Lo que al principio podía calificarse de peligrosa mezcla de desdén, miopía, irresponsabilidad, irrespeto, ignorancia, oportunismo, ocultamiento, mentiras y negación se ha convertido, desde hace semanas, en una fría e inaceptable estrategia de criminalidad en Nicaragua. Nos referimos a la forma como el dictador Daniel Ortega y su esposa, Rosario Murillo, han abordado el surgimiento y expansión de la covid-19 por todo su territorio.
Los datos oficiales, minimizados al absurdo, no la ponen de manifiesto, pero los hechos documentados por personal médico, medios de comunicación, organizaciones no gubernamentales y ciudadanos que deben confrontarlos diariamente revelan una emergencia de crecientes proporciones. Y, aunque la falta de información confiable impide realizar proyecciones elementales, todo indica que Nicaragua podría estar a las puertas de un crecimiento exponencial, impulsado por el llamado “contagio comunitario”, la incapacidad (o falta de voluntad) de dar seguimiento a los casos, la carencia de suficientes medidas de precaución y las enormes limitaciones de un sistema hospitalario al borde del colapso.
Las consecuencias de todo esto, ya de por sí graves, podrán tornarse muy pronto en una verdadera tragedia humanitaria, con repercusiones más allá de las fronteras, particularmente sobre Costa Rica.
Según informes obtenidos de primera mano y divulgados por el medio de comunicación Confidencial, uno de los más independientes y serios del país, el hospital España, en la ciudad de Chinandega, se ha convertido en uno de los principales focos de contagio, y alrededor de 20 profesionales de la salud han caído víctimas del virus. La Asociación Médica Nicaragüense calcula en 60 el número de agremiados contagiados en todo el país. Su vicepresidente, Javier Núñez, reveló lo que ya considera un “contagio masivo”. En nuestra frontera norte, son múltiples los casos de transportistas cuyas pruebas han dado positivo en coronavirus; una parte de ellos son nicaragüenses y otros han permanecido días en el país vecino. Por su parte, familiares de los presos políticos reportan alrededor de 20 enfermos infectados por el virus entre ellos, a quienes se les da escasa atención.
Mientras, los macabros “entierros exprés” de pacientes fallecidos por lo que las autoridades califican de “neumonía atípica” proliferan en las principales ciudades. Las autoridades, lejos de fomentar el distanciamiento social, siguen estimulando actividades colectivas, mientras el presidente Ortega, en más de una ocasión, ha dicho que el país no puede parar “porque se muere”, como si una abstracción política y geográfica fuera más importante que sus propios habitantes.

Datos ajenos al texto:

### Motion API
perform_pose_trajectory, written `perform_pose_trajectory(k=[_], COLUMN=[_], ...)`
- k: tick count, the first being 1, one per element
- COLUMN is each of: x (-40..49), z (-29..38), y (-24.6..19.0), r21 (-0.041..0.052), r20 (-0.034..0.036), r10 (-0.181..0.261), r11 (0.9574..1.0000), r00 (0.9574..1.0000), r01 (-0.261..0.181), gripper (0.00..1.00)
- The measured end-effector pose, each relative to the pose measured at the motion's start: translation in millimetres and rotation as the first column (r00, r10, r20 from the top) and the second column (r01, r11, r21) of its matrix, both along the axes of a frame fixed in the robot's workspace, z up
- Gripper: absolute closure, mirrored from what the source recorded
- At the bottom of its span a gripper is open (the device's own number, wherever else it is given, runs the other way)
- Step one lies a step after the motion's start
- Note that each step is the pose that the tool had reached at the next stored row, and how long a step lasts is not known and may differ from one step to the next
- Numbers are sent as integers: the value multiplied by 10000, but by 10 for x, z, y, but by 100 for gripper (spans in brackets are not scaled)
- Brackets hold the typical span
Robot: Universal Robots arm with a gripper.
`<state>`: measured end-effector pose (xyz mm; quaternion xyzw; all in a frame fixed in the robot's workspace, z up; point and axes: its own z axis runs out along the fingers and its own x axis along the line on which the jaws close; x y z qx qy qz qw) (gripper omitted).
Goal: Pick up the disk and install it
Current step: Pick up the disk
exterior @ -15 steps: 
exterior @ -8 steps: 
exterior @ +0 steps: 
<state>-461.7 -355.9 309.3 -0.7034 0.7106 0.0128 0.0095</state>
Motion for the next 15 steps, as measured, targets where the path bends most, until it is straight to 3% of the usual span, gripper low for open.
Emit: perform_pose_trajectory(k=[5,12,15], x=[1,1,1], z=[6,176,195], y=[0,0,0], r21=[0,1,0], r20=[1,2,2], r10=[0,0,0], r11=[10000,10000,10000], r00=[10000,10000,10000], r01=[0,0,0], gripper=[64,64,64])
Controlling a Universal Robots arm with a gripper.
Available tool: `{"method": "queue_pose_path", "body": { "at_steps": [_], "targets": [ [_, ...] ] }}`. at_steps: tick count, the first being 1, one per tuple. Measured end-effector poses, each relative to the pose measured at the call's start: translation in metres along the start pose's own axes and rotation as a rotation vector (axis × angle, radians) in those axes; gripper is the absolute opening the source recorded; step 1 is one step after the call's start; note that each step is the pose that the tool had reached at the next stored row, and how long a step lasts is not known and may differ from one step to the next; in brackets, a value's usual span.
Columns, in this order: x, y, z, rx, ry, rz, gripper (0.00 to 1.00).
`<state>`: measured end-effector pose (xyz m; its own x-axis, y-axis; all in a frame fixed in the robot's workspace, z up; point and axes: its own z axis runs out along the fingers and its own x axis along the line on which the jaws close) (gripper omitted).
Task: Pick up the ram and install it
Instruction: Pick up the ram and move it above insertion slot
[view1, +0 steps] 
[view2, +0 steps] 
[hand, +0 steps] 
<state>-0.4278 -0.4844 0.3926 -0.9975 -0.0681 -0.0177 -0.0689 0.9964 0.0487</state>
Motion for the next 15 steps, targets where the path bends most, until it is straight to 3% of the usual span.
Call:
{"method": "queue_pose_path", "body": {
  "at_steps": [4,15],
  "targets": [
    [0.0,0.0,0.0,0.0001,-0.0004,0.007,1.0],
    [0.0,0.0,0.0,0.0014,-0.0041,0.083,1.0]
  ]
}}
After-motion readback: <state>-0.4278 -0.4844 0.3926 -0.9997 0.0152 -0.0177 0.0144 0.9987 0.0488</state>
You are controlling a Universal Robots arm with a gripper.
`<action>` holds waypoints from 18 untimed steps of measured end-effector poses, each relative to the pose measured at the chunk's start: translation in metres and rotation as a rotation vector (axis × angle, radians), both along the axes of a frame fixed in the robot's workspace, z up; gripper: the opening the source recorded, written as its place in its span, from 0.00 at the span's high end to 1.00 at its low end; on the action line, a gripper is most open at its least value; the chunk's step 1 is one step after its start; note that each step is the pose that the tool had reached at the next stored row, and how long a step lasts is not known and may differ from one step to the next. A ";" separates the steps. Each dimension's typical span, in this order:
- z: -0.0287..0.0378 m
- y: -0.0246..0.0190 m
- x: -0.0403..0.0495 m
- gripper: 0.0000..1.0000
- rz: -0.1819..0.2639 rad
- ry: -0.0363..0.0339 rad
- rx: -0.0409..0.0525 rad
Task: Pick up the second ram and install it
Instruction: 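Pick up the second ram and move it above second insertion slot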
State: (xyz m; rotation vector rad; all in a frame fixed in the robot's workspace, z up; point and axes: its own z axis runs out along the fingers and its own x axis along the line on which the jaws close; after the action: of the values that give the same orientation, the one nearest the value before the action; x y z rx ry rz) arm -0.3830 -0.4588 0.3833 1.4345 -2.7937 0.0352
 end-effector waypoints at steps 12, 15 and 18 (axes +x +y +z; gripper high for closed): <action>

A pesar de que la Organización Panamericana de la Salud (OPS) ha sido en extremo prudente al referirse a Nicaragua, su director de Emergencias en Salud, Ciro Ugarte, manifestó el pasado martes la preocupación de su representada por la falta de información sobre el número de casos, la cantidad de pruebas realizadas y el seguimiento de los contactos, y agregó: “Estamos esencialmente preocupados por la ausencia de distanciamiento social y porque el llamamiento a eventos masivos sigue manifestándose”.
De Ortega y Murillo nada bueno puede esperarse. Su irrespeto por los derechos humanos ha sido constante. Alcanzó su apogeo durante abril del año antepasado, con la brutal represión de manifestaciones pacíficas, en las que fueron asesinados centenares de personas y en las que incluso las fuerzas de seguridad y matones pagados atacaron a médicos y hospitales por atender a las víctimas. Lo que sucede en la actualidad es otro patético capítulo en esa ruta criminal, ejecutado con pasmosa frialdad; una verdadera ofensa contra el valor más elemental de las vidas humanas y una señal más de que, con ellos en el poder, solo más sufrimientos puede preverse en Nicaragua.